■ **BRIEF**
Please give back, exactly as written, only the line containing "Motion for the" and every line after it until the data below ends.

Start of EXCERPTED RECORDS

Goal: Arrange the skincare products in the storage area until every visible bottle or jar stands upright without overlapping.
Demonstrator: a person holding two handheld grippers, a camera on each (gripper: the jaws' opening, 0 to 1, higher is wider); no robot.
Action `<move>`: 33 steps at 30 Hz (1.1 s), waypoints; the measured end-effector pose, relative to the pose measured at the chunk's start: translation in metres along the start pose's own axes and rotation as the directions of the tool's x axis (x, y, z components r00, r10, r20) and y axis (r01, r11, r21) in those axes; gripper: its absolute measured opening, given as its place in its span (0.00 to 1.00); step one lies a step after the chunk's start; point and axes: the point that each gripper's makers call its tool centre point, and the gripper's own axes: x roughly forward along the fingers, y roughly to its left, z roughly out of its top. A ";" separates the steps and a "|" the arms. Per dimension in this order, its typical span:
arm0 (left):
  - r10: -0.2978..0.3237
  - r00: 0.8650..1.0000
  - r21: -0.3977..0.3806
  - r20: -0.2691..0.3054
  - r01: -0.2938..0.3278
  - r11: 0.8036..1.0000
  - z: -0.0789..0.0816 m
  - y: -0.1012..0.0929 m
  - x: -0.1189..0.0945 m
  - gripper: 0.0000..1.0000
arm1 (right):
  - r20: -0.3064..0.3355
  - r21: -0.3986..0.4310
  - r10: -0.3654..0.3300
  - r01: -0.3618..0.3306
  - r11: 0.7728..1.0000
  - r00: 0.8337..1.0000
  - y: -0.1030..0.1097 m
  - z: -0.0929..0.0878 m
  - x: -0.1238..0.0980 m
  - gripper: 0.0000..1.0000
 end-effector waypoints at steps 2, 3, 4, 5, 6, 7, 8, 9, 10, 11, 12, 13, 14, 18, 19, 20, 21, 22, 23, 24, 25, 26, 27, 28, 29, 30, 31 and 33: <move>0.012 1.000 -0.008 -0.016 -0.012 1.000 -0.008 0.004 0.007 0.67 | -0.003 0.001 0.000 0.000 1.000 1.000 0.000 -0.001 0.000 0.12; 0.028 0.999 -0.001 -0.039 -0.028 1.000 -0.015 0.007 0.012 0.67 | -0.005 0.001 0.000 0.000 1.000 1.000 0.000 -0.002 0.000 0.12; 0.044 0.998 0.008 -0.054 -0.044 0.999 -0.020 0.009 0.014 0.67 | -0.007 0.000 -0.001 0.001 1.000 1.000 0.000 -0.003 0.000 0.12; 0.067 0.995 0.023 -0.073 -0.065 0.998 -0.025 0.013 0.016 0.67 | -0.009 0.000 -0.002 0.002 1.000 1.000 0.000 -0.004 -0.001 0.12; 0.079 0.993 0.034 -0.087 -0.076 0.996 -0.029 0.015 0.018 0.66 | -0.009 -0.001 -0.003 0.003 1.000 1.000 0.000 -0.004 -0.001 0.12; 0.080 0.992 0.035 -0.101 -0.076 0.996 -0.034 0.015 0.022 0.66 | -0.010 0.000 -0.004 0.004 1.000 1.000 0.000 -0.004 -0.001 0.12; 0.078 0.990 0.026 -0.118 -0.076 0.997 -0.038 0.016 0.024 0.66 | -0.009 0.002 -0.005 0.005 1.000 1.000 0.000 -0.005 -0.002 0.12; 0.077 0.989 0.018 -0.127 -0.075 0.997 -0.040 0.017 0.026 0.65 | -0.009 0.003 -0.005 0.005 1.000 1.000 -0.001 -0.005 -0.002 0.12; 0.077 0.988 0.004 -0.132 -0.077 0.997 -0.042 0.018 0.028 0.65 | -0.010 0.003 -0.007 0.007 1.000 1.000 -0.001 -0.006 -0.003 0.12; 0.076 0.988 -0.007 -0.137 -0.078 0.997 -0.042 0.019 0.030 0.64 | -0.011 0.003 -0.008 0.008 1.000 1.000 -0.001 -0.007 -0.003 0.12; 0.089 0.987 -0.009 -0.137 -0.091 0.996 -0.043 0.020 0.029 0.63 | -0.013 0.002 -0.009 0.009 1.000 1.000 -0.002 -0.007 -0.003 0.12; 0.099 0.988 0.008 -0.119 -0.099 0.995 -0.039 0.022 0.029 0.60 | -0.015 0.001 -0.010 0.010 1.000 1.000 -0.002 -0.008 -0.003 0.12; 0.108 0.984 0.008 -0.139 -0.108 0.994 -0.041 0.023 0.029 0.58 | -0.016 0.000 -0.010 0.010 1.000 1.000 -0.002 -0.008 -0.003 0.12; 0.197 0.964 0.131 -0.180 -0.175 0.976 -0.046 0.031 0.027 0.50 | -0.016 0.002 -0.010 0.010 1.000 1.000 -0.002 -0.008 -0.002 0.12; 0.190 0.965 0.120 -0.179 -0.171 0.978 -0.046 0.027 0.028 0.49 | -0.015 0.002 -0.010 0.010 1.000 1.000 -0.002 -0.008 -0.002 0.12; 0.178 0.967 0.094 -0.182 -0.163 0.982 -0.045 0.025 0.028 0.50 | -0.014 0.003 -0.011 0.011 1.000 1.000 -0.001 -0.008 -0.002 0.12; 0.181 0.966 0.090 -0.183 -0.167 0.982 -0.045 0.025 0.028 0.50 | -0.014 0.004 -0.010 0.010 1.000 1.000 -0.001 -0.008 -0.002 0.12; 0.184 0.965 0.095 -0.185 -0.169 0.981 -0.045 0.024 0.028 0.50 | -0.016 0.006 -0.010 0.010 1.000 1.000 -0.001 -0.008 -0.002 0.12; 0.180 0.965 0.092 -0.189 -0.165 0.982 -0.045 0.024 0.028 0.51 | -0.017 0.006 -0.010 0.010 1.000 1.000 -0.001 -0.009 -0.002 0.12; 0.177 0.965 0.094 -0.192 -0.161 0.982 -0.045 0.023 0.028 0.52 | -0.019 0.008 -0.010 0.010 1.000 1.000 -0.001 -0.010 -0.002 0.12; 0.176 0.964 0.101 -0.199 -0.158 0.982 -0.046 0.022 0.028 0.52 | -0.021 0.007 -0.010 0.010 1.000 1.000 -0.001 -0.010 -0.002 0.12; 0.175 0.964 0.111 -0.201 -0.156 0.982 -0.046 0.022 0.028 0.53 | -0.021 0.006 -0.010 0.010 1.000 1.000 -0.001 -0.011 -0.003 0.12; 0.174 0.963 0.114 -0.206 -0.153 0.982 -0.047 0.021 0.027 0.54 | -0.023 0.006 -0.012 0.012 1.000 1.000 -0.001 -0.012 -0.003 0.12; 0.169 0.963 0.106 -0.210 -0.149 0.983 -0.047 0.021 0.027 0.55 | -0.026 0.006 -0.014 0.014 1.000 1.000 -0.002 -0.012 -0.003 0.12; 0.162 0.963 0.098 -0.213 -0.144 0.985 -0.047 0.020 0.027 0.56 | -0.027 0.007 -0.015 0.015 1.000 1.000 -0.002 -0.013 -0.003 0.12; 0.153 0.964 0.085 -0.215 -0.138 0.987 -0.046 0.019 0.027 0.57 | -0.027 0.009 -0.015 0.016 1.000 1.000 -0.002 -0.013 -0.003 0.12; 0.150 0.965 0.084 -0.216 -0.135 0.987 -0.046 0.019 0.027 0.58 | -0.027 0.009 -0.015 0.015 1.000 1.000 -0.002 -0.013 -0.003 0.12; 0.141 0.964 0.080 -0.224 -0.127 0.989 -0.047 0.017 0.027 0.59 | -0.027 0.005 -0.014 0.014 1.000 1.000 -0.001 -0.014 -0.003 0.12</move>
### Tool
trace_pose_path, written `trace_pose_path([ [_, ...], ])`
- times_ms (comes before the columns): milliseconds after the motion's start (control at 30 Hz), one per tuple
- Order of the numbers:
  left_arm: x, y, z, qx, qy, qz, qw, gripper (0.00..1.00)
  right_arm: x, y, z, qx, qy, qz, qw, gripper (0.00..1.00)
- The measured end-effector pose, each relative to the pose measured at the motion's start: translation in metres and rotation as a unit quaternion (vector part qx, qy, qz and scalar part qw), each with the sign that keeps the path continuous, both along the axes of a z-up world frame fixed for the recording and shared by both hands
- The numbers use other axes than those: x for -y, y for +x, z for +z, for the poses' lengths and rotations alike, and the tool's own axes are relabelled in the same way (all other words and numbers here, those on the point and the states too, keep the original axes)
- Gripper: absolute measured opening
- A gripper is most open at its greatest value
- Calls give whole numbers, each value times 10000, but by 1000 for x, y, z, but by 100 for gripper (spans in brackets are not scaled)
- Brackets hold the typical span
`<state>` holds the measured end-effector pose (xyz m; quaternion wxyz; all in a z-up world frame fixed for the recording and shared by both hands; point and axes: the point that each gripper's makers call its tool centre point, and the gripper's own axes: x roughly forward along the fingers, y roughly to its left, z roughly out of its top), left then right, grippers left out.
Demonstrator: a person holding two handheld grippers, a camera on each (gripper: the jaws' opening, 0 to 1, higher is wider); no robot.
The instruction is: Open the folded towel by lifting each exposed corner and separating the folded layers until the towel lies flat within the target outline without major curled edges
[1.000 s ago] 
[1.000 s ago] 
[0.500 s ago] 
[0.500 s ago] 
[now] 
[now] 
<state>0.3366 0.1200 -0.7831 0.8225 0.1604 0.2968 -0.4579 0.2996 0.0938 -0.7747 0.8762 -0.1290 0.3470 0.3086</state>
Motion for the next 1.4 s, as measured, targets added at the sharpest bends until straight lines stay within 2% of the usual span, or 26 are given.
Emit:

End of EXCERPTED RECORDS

■ **ANSWER SPACE**
Motion for the next 1.4 s, as measured, targets added at the sharpest bends until straight lines stay within 2% of the usual span, or 26 are given.
Emit:

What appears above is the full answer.